(Records from a data source)

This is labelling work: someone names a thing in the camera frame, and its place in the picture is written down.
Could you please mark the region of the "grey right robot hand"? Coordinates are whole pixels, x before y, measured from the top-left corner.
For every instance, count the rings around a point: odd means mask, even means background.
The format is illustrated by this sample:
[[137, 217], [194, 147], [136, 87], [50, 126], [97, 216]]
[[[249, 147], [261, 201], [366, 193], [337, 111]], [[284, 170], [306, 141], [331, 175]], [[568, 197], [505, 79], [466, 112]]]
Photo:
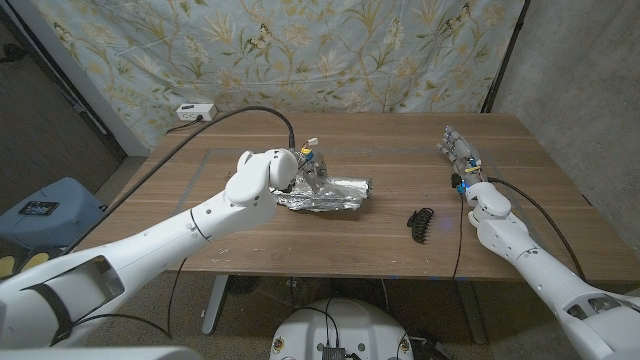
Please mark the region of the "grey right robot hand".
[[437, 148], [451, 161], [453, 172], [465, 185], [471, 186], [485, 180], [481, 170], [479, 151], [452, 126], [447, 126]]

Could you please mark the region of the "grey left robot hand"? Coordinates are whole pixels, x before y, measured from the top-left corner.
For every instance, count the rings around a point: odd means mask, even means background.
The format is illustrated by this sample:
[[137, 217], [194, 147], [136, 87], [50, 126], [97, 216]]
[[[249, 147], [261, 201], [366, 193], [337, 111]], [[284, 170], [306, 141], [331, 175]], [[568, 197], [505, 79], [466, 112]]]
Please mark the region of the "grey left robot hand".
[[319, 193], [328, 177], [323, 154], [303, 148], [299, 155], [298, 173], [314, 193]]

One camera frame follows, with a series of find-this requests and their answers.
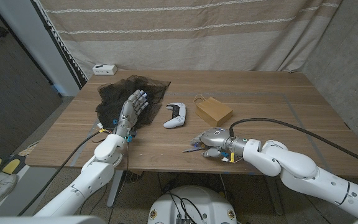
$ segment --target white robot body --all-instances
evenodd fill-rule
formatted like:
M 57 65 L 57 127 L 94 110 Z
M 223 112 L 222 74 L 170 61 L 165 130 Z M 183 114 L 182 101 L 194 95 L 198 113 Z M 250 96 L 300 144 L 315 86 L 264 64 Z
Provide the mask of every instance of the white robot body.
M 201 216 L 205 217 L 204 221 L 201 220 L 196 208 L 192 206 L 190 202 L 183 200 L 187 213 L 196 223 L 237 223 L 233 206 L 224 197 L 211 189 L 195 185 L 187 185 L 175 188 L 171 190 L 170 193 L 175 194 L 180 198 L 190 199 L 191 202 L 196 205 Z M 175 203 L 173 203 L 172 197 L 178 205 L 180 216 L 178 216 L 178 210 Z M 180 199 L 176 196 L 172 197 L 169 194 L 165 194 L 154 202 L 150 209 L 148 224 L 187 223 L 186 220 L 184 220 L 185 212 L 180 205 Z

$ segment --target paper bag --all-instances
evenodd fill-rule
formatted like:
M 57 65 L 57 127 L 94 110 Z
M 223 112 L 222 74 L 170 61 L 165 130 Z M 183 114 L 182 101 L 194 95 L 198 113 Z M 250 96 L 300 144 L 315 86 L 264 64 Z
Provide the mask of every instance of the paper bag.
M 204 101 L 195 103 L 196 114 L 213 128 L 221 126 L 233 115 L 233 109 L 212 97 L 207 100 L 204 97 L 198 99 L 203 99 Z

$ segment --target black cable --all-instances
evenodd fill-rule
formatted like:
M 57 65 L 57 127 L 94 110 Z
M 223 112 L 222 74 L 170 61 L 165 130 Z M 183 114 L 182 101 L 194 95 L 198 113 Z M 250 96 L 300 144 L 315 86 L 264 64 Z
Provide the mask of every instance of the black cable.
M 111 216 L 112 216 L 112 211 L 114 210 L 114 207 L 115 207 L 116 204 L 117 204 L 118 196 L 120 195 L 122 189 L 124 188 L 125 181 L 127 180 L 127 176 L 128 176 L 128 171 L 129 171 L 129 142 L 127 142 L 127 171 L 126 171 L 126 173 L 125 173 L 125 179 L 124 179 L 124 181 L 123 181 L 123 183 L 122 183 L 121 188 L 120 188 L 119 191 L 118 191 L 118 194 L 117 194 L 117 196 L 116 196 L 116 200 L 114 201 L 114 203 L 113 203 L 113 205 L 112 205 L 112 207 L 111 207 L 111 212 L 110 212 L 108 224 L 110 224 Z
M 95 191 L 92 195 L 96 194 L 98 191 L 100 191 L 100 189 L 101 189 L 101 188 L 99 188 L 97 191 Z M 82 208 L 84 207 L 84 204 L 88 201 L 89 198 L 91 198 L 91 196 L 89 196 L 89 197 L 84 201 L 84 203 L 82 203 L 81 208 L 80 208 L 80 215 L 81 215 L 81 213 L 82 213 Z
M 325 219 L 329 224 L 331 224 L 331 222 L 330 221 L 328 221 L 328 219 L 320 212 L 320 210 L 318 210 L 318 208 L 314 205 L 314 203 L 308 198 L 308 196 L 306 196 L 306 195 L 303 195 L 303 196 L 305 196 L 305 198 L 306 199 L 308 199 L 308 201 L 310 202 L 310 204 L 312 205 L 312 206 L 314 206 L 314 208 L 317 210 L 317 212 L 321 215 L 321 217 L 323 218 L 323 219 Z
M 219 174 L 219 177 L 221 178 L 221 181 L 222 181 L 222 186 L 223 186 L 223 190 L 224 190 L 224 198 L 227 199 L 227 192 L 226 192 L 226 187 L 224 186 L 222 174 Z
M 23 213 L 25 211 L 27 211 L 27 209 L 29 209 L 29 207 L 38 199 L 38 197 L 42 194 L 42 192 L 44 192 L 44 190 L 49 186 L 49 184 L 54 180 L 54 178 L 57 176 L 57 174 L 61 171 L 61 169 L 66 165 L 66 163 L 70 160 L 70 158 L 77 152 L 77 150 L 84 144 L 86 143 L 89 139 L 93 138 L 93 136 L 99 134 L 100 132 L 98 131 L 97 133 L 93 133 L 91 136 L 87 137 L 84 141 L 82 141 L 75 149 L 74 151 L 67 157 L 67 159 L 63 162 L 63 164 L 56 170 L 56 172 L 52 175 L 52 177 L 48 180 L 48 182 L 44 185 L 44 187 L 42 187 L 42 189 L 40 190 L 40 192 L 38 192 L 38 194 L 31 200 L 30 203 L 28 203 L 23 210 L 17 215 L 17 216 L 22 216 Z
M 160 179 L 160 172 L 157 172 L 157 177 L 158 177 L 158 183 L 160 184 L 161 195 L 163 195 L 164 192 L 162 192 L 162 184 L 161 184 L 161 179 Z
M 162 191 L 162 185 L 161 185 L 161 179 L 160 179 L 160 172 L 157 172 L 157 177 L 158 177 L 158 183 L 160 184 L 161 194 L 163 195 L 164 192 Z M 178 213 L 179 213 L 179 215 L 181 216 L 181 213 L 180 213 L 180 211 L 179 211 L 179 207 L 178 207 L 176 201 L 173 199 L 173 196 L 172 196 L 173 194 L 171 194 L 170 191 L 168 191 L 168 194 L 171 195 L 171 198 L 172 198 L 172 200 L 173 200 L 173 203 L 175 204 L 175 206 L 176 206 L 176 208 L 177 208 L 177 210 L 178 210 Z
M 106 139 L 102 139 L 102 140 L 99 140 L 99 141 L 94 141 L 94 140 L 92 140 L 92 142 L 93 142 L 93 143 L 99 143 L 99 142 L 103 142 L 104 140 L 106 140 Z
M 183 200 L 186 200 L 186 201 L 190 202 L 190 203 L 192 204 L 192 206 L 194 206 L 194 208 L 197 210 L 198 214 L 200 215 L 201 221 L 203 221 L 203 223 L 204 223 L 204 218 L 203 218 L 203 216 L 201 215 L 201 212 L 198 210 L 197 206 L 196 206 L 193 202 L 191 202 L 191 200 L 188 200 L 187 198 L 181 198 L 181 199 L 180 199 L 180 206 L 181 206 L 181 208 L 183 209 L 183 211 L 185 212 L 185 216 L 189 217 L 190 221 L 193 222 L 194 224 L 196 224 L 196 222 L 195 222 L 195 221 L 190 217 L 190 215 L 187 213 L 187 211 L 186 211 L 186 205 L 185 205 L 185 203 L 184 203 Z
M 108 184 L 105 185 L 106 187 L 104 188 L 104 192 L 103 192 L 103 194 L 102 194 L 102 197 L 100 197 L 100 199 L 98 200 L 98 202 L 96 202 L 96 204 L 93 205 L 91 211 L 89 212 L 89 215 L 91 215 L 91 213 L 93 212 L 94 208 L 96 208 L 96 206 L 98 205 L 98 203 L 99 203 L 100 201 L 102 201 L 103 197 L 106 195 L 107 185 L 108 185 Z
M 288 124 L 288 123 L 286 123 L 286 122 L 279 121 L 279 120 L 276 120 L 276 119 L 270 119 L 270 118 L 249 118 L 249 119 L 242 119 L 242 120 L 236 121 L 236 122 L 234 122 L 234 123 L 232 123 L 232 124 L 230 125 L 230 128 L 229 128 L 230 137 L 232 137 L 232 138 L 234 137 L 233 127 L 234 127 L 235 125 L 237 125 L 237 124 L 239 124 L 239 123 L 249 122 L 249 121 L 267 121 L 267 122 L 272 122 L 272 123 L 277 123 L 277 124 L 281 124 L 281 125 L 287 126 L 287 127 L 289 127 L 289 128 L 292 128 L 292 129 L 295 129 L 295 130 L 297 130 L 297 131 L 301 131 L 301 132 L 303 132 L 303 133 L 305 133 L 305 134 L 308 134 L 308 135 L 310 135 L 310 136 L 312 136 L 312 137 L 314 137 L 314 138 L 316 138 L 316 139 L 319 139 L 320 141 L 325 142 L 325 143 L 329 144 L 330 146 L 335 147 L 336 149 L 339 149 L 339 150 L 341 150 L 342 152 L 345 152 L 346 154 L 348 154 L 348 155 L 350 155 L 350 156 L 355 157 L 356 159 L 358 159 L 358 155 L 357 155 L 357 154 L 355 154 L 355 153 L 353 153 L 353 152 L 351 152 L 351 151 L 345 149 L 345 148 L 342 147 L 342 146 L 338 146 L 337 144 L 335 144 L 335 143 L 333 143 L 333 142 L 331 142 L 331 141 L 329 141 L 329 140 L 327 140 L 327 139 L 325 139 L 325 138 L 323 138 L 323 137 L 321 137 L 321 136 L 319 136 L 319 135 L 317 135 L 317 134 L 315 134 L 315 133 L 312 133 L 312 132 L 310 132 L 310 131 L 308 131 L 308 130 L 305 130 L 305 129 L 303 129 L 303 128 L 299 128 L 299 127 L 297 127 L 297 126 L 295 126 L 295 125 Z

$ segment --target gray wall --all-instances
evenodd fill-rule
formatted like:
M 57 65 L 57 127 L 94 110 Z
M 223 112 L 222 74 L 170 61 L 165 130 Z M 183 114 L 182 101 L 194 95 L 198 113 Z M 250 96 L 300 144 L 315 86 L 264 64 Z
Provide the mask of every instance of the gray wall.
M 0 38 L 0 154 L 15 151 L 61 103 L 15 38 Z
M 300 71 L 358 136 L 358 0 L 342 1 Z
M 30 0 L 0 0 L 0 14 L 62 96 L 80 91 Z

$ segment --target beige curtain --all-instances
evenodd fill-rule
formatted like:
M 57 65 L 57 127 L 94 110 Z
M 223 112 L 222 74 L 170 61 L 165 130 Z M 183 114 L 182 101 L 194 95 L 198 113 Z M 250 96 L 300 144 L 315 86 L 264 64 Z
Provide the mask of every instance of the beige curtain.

Task directions: The string "segment" marks the lines to copy; report each of them from the data above.

Solution to the exercise:
$ segment --target white robot body --all-instances
$ segment --target paper bag --all-instances
$ segment --target black cable --all-instances
$ segment --target gray wall --all-instances
$ segment --target beige curtain --all-instances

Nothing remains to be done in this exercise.